● Requirement:
Make a verbatim copy of the records; pictures stay out.

● Material to process:

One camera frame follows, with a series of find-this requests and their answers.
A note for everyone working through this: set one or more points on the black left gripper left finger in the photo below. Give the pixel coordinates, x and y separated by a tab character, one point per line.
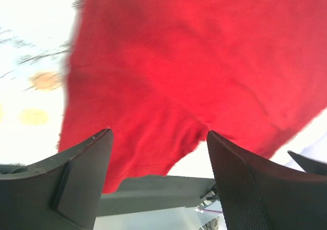
60	192

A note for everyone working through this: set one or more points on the red t shirt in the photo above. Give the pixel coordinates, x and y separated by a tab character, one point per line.
162	73

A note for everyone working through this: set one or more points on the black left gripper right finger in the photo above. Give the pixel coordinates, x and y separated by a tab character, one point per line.
256	193

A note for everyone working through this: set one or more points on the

● Task result:
One camera frame follows, with a series of find-this requests and their answers.
A note for everyone working through this: set one or more points on the black left gripper left finger in the photo below. Give the pixel coordinates, x and y separated by a tab character, one point per line.
60	192

A note for everyone working through this: set one or more points on the red t shirt in the photo above. Give the pixel coordinates, x and y separated by a tab character, one point per line.
162	73

A note for everyone working through this: set one or more points on the black left gripper right finger in the photo above. Give the pixel coordinates, x and y separated by a tab character, one point per line.
256	193

A note for everyone working through this: set one or more points on the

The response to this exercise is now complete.